A supplement called human milk fortifier is mixed into their feedings. This supplement gives them extra protein, calories, iron, calcium, and vitamins. Babies fed formula may need supplements of certain nutrients, including vitamins A, C, and D, and folic acid.
Methods of feeding a preterm baby
Intravenous lines: These lines carry nutrition directly into the baby's bloodstream. They are used for premature babies with immature digestive systems and cannot suck, swallow and breathe normally. This method is sometimes used when treatment for other health complications is implemented. This approach utilises an IV that may be placed in their scalp, arm or leg.
Umbilical catheter: This painless method involves a tube surgically placed into an umbilical cord vessel. However, there are risks associated with this method that includes infection and blood clots. Therefore, the method is used only in the most critical cases and when the baby might need this feeding for several weeks. It is the safest and most effective way to receive nutrients for these babies.
Oral and nasal feeding: This method utilises a narrow flexible tube threaded through the nose (nasogastric tube) or mouth (orogastric tube). It is a solution for babies who are ready to digest breast milk or formula but cannot yet suck, swallow and breathe in a coordinated manner.
Central line (sometimes referred to as a PICC line) – This is an intravenous line inserted into a vein, often in the arm, that allows the use of a more prominent vein. This method delivers nutrients and medicines that might otherwise irritate smaller veins.
Weight gain for preterm babies
Weight gain is monitored closely for preterm babies because if their growth is too slow, they might have more delays in their development. It is usual for babies to lose weight in the first few days of life, but they should start gaining weight within a few days of birth.
Why do premature newborns need special care?
Premature babies aren't able to deal with our environment. Their little bodies still have underdeveloped parts, including the lungs, digestive system, immune system and skin. Thankfully, medical technology has enabled preterm babies to survive the first few days, weeks or months of life until they are strong enough to make it on their own.
The cause of birthing preterm babies is unknown. However, certain things lower your risk of preterm birth. They include:
- Progesterone hormone: You can buy chemically made ones. They help lower your risk of preterm birth, even if you've had one before. They are also great for women with short cervix. The cervix is the lower end of your vagina that expels your baby during childbirth.
- Cervical cerclage: This is a short surgery during pregnancy to prevent preterm birth. For the procedure, the cervix is closed with a suture till labour.
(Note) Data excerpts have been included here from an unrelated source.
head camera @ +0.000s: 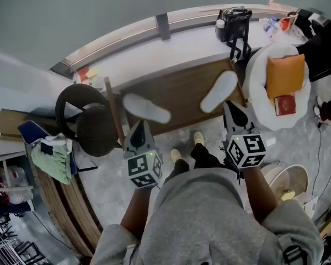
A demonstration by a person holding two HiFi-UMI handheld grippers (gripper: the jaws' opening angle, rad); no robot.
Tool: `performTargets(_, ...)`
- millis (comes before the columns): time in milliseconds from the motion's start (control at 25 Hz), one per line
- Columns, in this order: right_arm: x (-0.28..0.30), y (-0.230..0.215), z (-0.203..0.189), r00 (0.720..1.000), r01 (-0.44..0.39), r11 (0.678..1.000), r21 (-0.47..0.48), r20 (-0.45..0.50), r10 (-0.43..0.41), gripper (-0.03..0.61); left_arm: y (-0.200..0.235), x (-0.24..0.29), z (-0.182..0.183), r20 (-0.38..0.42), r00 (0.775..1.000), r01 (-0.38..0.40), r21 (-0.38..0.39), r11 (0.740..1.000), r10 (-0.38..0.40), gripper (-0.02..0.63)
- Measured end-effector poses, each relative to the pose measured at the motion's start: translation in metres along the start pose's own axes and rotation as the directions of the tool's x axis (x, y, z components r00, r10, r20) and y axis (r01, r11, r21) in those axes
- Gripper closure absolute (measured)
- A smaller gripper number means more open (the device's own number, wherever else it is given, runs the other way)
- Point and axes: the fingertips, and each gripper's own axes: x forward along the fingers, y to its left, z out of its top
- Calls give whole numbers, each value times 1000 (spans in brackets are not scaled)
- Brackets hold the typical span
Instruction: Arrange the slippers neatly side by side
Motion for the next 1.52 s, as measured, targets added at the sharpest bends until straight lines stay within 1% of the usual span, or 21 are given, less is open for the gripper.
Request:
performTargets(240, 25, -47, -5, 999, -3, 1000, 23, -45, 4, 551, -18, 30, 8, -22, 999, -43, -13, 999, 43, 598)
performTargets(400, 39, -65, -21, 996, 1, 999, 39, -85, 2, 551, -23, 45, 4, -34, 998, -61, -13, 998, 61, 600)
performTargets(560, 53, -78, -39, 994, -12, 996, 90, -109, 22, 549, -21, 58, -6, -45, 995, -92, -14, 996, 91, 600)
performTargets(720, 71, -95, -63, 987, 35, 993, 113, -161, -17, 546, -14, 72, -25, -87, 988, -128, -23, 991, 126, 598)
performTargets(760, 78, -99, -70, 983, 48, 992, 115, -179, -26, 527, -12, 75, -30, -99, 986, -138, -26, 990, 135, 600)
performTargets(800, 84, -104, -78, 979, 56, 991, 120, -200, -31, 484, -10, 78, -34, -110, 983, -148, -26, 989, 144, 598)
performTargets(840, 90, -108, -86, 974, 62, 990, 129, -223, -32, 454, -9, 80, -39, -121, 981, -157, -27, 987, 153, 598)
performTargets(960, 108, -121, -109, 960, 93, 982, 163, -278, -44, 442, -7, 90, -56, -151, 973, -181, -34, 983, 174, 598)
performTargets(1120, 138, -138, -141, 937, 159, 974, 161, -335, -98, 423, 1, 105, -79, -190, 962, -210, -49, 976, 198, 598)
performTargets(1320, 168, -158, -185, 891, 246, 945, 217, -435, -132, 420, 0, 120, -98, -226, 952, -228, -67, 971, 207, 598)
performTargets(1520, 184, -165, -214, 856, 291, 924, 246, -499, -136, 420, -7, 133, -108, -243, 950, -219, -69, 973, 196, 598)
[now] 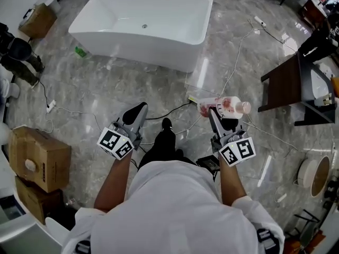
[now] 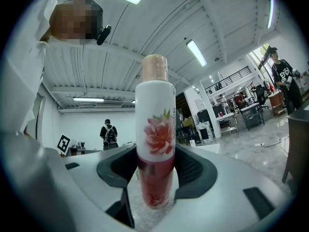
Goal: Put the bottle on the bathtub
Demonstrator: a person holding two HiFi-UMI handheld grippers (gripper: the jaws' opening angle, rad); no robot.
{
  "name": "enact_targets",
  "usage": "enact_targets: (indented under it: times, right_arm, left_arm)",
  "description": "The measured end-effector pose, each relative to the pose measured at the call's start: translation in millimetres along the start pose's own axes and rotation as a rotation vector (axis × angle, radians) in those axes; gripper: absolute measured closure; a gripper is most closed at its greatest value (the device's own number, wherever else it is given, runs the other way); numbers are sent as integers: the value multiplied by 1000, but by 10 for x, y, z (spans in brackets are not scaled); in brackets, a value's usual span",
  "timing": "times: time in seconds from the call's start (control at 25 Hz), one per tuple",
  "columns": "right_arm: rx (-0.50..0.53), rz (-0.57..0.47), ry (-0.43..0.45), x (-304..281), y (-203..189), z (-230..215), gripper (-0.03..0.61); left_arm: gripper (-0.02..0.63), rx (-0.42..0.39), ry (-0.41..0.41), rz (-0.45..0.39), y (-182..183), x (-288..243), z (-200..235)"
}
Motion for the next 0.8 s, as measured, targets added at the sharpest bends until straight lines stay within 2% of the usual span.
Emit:
enact_targets:
  times: [0.4, 0.6, 0.8]
  right_arm:
    - [-7, 34, 3, -1209, 239, -738, 354]
    - [-19, 25, 8, -1868, 359, -923, 354]
    - [-10, 5, -18, -2140, 457, -1027, 354]
  left_arm:
    - [597, 56, 6, -5, 229, -1007, 1098]
    - [597, 83, -13, -24, 373, -1274, 1692]
    - [597, 107, -31, -16, 430, -1491, 2017]
Point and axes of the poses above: the fingertips, and each gripper's own axes: x backward along the fingers, z to its left, y out of its top, the point moved 3 cm from there along x, backward along the fingers, and after that the axes turned 7 degrees about y, right-handed, at the moved point
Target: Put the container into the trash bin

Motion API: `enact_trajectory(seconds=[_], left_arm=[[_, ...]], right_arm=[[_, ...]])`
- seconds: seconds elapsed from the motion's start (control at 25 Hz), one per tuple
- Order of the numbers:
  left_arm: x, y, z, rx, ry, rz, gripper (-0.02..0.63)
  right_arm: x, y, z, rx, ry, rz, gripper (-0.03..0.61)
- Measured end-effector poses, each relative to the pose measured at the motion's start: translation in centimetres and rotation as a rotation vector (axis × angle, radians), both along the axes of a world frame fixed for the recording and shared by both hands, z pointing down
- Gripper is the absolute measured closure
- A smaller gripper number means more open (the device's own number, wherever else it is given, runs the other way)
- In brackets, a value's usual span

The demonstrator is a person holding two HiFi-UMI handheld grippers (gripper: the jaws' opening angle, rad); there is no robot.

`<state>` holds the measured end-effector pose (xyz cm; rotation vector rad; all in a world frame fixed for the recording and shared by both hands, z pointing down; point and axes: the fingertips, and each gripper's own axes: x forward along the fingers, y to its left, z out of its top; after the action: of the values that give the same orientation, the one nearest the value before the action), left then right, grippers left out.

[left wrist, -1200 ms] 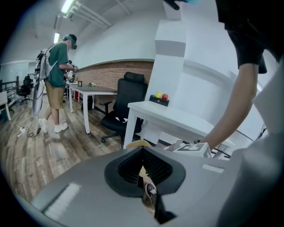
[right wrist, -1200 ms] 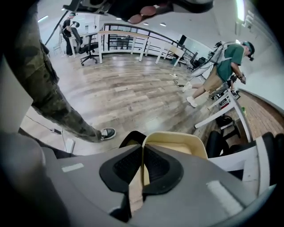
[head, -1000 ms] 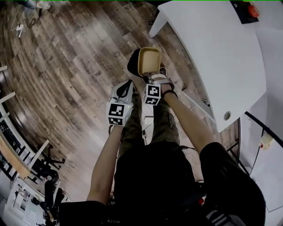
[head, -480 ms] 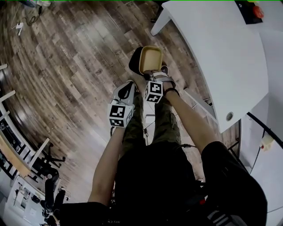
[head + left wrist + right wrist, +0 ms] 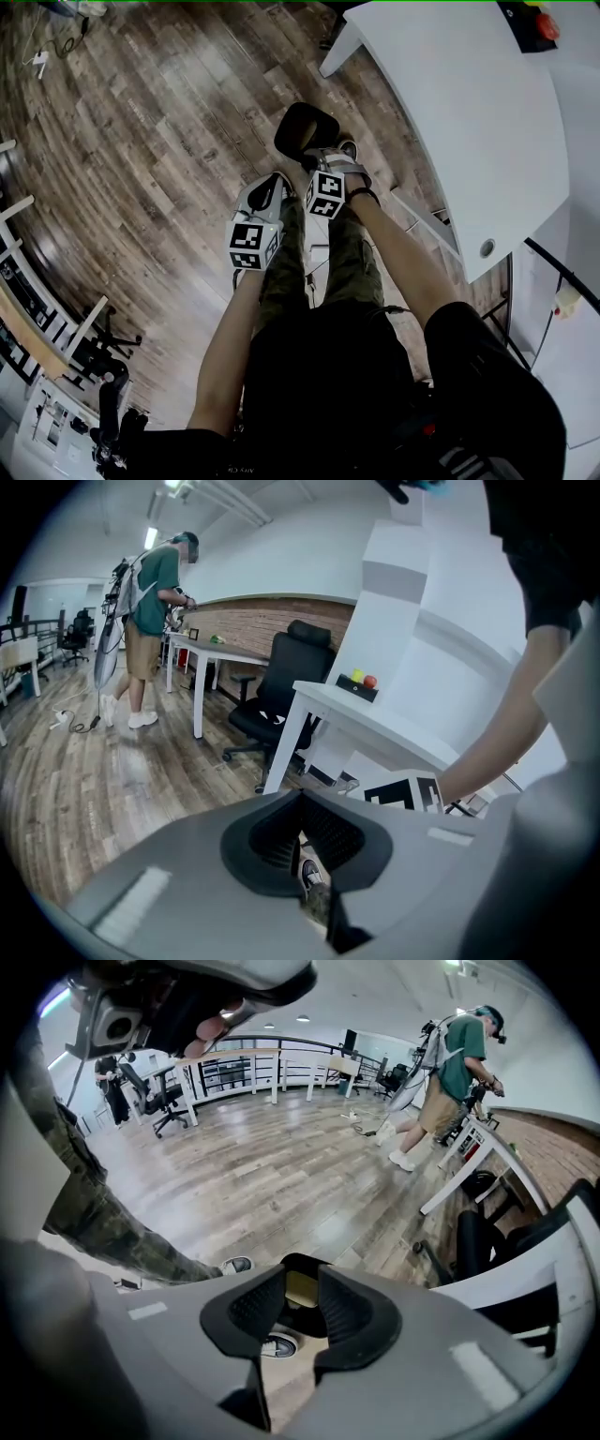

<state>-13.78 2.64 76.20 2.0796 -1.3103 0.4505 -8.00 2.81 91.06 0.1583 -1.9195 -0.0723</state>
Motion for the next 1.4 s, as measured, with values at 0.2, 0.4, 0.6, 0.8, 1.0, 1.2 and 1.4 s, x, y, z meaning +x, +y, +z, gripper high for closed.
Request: enact_trajectory(seconds=[0.2,0.4,0.6,0.8,1.0,1.2,1.4], left_arm=[[-0.8,-0.9,-0.5,0.008,-0.008,0.016,0.617],[-0.5,-1.9,-1.2,0.012,-0.023,0.019,0.615],[-0.4,-2.6,-1.8,0.022,-0.027,0.030,0.615],[-0.4,-2.8,-1.5,0.016,-0.034,0.041,0.617],[-0.4,-2.5,-1.4,0.012,-0.035,0.043,0.615],[-0.4,-2.5,-1.4,0.014,-0.039,0.039,0.617],[-0.8,-2.5,-2.1,0.021,-0.044,0.038,0.616]], right_arm=[[-0.7,-1.1,-0.6,0.003,-0.012,0.038,0.457],[-0.4,-1.4,-1.4,-0.002,-0.028,0.038,0.459],[-0.3,-1.9,-2.2,0.009,-0.033,0.052,0.457],[-0.2,-2.1,-2.1,-0.002,-0.032,0.065,0.460],[0.3,-2.0,-1.9,0.002,-0.020,0.063,0.465],[0.8,-1.9,-1.8,-0.001,-0.017,0.072,0.465],[0.5,-2.0,-2.9,0.005,-0.030,0.083,0.465]])
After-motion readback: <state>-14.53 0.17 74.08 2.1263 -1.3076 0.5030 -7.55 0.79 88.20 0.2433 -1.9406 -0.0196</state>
Check with your doctor if you need to stay away from certain activities.
Will my baby have complications in future?
Not all preterm babies may have complications in future. However, such babies may have long and short-term complications. This depends on their weight at birth.
Short-term complications are digestive issues, breathing problems, temperature imbalance, weak immune system, blood problems, and brain, heart and metabolism problems.
Some long-term complications include; Visual impairment, learning problems, dental problems and auditory (ear) problems.
Another risk factor of preterm birth is living a sedentary lifestyle. Staying in bed all day weakens your muscles and bones, increases blood clots and makes you susceptible to preterm birth. Ensure you perform regular and light exercises like walking if you've never had a preterm birth.